I am at a loss to name the parts of me that make music, but I'm told they exist. My psychiatrist, Dr. M, reminds me insistently from time to time that I am strong, confident, and powerful. He even told me recently that he was terrified of me the first few months we worked together. Somehow this made me feel good. I laughed, but I took it to heart.
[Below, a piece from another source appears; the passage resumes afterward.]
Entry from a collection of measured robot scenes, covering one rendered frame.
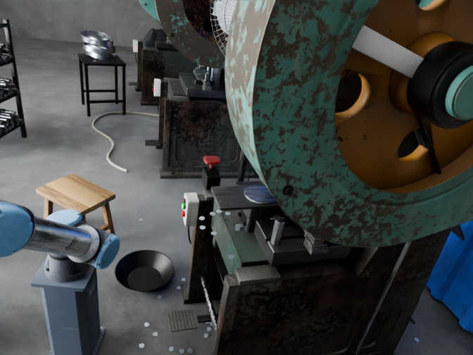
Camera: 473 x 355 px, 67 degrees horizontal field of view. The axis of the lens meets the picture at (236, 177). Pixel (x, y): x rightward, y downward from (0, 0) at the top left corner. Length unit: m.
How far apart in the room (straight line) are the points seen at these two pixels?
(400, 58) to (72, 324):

But how about this? How about sitting here, writing into cyberspace, sharing my experience as I've dreamed of doing for my whole life. Telling my secrets, albeit anonymously, as I've always wanted to. With this blog, only in its third day of creation, I feel like my life has a little flavor to it. A purpose? I won't go that far--too much pressure. But definitely a little flavor beyond the coconut ice cream with hot fudge I allow myself once each week. A little flavor beyond my regimented life, a highly disciplined existence created for the sole purpose of staying safe, feeling safe. I picture my head as shaped like a coconut yet made of burnished steel, clamped shut unable to let anything out or anything in; inside it is rife inside with squirrelly thoughts and little movie shorts that pop up instantaneously, and so on. I picture my heart like an off white seed pod, wedged in my chest among my reddish, purple organs, sealed shut--no love gained, no love lost. I am, in this way, immune to change of the human kind. Borne of learning and interaction of tears and joy. I do not go there.
But here I am. Writing, like I've always said I wanted to. That's all I want to say. I don't want to turn this into a pressure, a potential cure (ha!) , a way out of my halfway house (although I've been thinking that all morning.) I've enjoyed this. Eighteen minutes left. I think I'll check my e-mail.